Esse pedido de desculpas foi divulgado pelo médico em suas redes sociais no sábado, 5, ao lado da vítima do assédio. “Meu nome é Victor Sorrentino, eu estou gravando esse vídeo para pedir desculpas por ter errado em gravar um vídeo sem autorização da senhorita e falando palavras feias. Quero deixar claro que tenho o maior respeito pelo povo egípio (sic) em geral, especialmente as mulheres egípcias”, declarou o médico, acompanhado de um tradutor em árabe. “Eu peço a minha mais sinceras desculpas a senhorita Him”, acrescentou.
A vendedora disse no vídeo que aceitava as desculpas do médico brasileiro. “Como eu represento as mulheres e o povo egípicio, como somos um povo hospitaleiro e carinhoso que recebemos a todos os visitantes de todas as partes do mundo, para mim é suficiente que ele peça desculpas e eu vou aceitar suas desculpas”, afirma a mulher, que teve o rosto borrado na imagem. Segundo informações, a queixa foi retirada.
Retorno ao Brasil
O médico Victor Sorrentino que tinha detenção preventiva mantida desde o dia 30 de maio, retornou ao Brasil na tarde desse domingo, 6. A informação foi divulgada pela assessoria do profissional.

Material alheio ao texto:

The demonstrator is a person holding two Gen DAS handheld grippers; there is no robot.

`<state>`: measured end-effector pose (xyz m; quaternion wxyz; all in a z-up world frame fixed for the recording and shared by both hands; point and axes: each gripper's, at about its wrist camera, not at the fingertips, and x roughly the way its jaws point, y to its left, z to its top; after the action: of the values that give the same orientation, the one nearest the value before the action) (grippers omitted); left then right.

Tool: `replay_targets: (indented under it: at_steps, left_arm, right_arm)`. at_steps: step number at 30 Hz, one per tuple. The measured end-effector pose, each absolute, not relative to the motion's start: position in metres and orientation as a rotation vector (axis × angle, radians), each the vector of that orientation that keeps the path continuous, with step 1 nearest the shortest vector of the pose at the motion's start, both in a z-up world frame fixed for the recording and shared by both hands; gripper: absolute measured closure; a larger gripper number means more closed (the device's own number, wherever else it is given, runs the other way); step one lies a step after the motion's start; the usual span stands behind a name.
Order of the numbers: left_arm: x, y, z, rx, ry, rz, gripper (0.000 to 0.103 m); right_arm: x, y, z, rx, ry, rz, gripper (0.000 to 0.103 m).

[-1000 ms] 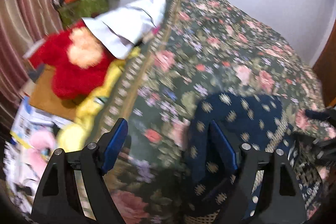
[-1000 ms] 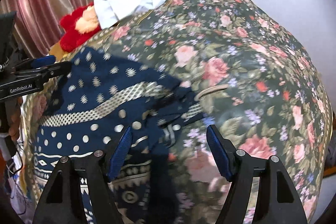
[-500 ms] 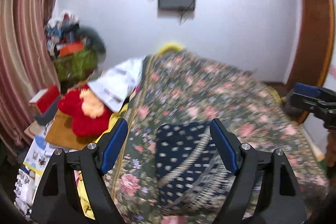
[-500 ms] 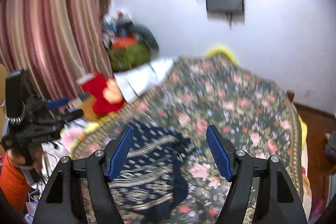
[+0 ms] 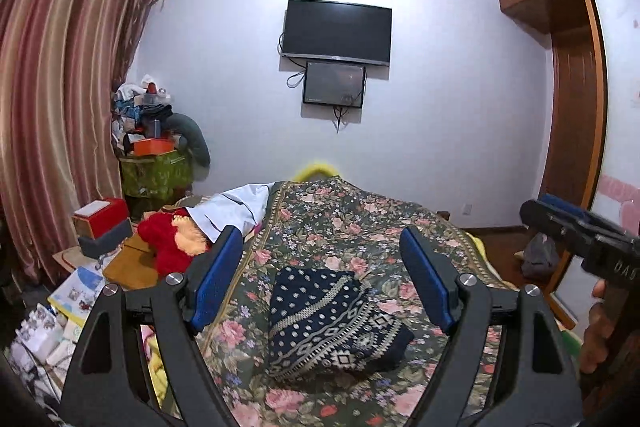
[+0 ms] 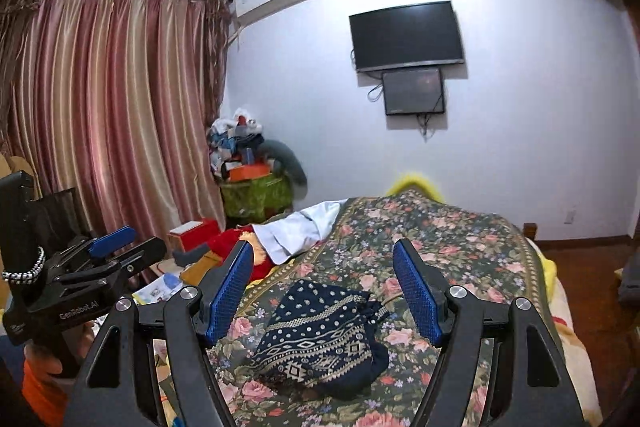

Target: Fold large clothes

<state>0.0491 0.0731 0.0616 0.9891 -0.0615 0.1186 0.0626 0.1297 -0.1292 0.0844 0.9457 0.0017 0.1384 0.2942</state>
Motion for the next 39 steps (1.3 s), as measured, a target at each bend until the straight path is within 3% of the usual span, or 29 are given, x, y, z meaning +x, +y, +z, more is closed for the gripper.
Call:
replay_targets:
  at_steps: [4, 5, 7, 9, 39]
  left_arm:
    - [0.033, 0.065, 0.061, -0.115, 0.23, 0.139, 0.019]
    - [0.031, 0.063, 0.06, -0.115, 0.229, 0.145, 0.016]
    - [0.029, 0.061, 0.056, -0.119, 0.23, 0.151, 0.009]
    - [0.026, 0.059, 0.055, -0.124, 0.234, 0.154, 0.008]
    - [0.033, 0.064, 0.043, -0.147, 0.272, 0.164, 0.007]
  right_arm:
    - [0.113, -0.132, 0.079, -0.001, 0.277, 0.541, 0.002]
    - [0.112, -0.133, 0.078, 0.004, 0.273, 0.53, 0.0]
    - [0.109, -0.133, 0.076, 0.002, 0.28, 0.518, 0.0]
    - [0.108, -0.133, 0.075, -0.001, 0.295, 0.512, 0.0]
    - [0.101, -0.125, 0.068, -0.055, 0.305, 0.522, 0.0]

“Comunicamos que o cidadão e médico Victor Sorrentino está de volta ao Brasil, após prestar todos os esclarecimentos solicitados e ser liberado pelas Autoridades Egípcias. A prioridade é o reencontro com a família e, oportunamente, vai se manifestar publicamente sobre o ocorrido. A Família Sorrentino agradece a todos que torceram e que, de alguma forma, tiveram participação para que este desfecho ocorresse o mais rapidamente possível”, diz nota veiculada pelo site G1.
Questionado pelo G1 sobre a intervenção no caso, o Ministério das Relações Exteriores do Brasil – o Itamaraty – informou que “não fornece informações sobre casos individuais de assistência a cidadãos brasileiros”.
Segundo o jornal Estado de Minas, o médico gaúcho tem histórico desse tipo de crime em outros países. Em 2014, por exemplo, ele fez o mesmo com uma australiana, quando pediu para ela dizer, em português, que iria ter relação sexual com ele e depois ele ainda afirmou que iria “despachar” a mulher.